Directions — What is the number of lines in the entries that contain "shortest"? Reply with that number only.

[Opening Data provided section]

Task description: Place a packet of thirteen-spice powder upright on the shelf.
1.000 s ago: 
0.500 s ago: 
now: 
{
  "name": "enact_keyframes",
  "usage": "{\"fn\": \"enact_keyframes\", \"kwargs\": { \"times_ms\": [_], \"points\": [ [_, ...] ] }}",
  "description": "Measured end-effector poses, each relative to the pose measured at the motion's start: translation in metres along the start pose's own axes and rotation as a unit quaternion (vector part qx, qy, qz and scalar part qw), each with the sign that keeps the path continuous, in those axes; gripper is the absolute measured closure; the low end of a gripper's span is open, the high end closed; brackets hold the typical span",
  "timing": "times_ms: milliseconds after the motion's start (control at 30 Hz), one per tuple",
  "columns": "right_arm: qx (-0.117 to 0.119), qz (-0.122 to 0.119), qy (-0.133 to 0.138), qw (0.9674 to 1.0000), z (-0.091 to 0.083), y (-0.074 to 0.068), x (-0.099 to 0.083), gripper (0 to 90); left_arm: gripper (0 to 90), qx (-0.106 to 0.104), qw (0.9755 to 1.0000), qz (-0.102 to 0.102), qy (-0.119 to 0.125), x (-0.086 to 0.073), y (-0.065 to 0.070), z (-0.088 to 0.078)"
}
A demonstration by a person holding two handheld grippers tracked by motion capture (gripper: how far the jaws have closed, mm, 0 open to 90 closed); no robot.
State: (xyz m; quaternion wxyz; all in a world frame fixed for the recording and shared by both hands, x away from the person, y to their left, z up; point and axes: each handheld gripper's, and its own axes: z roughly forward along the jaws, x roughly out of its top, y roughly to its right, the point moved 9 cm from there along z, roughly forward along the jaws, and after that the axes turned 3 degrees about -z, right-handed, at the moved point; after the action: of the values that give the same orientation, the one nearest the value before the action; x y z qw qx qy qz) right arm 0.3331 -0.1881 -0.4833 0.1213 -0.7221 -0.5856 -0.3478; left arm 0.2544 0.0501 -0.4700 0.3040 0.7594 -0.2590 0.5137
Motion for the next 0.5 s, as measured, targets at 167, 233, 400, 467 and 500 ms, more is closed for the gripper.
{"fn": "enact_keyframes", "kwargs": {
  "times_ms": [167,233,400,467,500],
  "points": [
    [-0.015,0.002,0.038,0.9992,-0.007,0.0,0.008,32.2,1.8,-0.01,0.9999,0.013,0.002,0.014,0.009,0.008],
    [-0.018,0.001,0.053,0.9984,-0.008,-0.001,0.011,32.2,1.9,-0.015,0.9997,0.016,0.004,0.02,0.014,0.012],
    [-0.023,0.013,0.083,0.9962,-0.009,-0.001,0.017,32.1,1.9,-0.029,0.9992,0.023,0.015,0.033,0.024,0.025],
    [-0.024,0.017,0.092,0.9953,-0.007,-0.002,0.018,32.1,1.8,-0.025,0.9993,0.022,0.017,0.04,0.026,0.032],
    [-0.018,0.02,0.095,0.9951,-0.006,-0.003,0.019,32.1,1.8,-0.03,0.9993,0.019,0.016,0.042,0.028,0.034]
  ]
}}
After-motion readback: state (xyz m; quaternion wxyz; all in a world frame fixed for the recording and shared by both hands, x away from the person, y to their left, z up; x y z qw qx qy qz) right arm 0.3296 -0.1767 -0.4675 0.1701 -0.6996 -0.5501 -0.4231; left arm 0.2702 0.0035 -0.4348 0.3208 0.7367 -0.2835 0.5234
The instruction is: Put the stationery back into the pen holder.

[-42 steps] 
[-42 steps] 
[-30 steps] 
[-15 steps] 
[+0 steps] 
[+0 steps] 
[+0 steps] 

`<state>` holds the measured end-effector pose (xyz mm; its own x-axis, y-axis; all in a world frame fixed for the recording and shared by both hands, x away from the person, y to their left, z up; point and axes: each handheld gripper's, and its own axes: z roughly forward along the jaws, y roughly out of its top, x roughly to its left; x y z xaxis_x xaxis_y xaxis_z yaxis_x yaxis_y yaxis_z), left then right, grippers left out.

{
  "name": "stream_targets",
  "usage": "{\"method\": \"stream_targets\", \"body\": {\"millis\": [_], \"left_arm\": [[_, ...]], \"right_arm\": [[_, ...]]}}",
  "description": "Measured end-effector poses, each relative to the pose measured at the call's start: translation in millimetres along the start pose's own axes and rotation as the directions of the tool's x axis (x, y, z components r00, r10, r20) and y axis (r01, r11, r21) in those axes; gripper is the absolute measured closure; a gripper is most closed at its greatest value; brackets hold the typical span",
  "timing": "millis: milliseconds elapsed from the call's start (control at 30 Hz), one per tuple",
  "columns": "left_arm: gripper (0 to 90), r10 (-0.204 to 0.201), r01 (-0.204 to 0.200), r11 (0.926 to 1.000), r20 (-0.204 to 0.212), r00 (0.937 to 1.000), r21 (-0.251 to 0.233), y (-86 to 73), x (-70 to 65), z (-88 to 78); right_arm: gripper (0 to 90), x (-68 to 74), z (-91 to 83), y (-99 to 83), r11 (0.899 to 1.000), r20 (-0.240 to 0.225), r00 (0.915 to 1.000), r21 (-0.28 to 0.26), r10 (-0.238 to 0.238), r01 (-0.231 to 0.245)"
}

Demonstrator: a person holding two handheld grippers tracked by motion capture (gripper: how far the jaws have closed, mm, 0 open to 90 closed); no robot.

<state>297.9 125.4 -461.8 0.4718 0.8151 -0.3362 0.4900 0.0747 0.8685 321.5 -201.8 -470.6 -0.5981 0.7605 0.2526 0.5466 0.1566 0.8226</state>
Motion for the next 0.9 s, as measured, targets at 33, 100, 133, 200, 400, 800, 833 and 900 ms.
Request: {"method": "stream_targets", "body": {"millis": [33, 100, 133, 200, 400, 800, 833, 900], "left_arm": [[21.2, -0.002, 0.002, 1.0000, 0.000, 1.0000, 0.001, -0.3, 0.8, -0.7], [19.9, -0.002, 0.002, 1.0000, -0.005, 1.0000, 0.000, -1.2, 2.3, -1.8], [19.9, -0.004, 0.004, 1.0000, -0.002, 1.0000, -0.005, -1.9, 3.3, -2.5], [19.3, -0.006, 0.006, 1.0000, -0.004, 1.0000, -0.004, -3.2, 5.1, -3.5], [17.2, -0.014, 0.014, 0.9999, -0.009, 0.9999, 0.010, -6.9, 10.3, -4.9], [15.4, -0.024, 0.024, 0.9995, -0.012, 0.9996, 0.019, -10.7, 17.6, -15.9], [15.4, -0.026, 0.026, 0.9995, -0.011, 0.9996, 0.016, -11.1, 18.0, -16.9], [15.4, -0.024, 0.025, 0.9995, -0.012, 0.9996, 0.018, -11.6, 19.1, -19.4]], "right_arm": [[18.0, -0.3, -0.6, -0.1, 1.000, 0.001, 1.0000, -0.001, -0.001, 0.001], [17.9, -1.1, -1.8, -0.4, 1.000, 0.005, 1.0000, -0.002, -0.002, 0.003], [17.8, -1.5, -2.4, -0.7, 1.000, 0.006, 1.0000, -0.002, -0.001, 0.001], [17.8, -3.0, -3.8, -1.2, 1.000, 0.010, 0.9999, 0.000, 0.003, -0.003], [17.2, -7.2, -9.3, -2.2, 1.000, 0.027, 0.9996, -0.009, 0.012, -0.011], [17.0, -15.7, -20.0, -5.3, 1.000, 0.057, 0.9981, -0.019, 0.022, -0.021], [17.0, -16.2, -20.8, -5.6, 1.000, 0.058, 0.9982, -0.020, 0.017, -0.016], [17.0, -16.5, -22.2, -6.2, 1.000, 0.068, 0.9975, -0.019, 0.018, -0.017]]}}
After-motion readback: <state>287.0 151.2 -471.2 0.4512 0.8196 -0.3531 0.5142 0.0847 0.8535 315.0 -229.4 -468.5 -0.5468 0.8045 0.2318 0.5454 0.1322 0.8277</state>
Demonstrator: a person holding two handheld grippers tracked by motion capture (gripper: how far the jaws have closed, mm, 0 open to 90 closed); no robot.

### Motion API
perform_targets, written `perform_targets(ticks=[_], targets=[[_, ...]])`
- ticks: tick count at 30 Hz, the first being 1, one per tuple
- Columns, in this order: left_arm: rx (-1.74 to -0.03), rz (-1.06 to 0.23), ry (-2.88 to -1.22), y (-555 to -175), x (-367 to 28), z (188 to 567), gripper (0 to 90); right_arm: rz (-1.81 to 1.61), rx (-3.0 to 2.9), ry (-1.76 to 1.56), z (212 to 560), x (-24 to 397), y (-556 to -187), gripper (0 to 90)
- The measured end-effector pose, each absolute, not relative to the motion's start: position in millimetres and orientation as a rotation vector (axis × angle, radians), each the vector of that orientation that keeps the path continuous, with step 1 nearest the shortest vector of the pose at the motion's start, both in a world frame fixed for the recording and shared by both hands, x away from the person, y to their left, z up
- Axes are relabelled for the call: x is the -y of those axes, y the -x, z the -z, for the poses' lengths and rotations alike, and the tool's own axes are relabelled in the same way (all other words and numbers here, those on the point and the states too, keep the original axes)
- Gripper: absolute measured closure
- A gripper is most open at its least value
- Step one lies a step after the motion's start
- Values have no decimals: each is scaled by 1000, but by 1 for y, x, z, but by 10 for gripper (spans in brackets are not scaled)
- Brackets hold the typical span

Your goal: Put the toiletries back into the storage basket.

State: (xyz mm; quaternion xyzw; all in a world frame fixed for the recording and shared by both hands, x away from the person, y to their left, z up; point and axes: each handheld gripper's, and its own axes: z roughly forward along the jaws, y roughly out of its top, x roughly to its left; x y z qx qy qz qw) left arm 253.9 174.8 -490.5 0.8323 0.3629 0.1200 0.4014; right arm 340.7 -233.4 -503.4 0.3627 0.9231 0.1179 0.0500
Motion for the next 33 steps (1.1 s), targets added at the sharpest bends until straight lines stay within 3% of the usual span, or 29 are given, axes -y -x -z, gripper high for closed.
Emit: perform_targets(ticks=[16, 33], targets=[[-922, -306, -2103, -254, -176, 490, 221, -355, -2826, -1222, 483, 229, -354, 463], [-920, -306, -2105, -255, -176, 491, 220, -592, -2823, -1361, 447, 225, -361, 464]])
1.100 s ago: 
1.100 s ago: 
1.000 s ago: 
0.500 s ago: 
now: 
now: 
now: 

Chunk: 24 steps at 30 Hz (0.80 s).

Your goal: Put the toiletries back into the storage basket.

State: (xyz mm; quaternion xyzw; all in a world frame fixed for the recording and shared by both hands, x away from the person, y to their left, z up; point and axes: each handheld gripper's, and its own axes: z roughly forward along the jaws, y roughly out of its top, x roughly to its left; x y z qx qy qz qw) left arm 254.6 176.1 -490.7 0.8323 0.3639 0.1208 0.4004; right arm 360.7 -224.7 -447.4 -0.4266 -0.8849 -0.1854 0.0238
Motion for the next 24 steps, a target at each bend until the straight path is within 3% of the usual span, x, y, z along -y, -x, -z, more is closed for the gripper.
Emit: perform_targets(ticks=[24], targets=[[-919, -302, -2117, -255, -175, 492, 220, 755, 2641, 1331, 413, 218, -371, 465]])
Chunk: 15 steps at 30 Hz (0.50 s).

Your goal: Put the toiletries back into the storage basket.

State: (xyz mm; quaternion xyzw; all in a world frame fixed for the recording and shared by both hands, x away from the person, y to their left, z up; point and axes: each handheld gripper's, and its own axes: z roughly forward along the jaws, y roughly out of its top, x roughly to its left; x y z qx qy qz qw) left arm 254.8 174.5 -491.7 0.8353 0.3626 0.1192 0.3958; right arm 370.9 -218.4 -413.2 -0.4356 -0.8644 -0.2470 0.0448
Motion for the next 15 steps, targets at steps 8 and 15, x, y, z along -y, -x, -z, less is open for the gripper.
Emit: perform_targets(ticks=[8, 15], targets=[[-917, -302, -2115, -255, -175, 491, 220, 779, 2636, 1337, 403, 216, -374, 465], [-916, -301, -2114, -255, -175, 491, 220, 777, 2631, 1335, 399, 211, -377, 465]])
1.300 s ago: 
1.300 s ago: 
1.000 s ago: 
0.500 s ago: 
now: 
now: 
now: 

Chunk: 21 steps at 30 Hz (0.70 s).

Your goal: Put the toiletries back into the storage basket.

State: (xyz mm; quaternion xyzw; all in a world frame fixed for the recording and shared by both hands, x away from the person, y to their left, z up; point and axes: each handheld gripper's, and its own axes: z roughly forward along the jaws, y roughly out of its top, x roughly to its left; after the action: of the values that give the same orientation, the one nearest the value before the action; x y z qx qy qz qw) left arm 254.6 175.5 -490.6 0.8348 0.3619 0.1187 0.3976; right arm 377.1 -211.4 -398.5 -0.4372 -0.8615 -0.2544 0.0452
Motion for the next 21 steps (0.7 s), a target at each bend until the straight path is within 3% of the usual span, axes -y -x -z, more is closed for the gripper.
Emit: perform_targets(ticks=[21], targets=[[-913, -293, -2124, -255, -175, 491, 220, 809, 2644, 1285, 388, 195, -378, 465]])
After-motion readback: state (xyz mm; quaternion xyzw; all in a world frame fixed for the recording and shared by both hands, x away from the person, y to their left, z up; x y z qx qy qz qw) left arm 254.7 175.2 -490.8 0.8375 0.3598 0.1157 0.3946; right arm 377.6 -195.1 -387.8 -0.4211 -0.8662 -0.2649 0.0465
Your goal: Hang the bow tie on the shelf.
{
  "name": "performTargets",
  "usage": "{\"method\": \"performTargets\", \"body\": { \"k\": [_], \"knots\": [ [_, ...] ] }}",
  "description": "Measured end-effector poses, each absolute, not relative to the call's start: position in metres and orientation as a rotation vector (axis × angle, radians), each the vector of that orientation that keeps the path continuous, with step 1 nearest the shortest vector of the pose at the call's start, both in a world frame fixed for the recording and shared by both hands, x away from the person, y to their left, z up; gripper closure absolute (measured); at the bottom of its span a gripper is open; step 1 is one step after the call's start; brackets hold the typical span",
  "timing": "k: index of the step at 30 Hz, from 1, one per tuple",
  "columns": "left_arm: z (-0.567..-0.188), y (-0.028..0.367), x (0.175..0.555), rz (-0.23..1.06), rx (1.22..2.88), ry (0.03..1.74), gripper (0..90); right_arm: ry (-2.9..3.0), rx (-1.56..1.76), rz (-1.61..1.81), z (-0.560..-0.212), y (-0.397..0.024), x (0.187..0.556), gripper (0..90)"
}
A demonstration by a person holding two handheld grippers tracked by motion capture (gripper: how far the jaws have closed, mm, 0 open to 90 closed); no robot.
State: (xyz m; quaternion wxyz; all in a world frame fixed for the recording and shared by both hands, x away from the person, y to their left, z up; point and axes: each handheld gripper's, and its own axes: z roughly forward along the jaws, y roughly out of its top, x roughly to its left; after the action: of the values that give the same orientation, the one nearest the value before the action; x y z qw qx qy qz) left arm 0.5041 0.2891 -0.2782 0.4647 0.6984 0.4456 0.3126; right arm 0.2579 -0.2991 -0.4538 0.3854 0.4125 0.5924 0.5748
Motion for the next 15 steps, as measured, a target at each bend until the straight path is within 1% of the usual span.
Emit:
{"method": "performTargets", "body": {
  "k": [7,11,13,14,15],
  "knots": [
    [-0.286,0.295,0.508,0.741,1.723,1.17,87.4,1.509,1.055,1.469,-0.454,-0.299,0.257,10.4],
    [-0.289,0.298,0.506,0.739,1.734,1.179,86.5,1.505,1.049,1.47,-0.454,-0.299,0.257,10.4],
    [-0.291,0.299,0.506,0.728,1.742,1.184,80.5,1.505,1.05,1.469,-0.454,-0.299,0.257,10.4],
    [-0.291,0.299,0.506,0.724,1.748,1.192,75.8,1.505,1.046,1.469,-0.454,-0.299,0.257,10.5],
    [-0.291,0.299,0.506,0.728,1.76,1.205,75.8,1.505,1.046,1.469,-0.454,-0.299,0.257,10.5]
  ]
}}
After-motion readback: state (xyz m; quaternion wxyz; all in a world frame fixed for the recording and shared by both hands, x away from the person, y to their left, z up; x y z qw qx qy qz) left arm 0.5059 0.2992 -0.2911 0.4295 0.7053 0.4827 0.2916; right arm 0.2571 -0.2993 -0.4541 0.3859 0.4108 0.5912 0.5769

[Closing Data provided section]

Exercise response — 2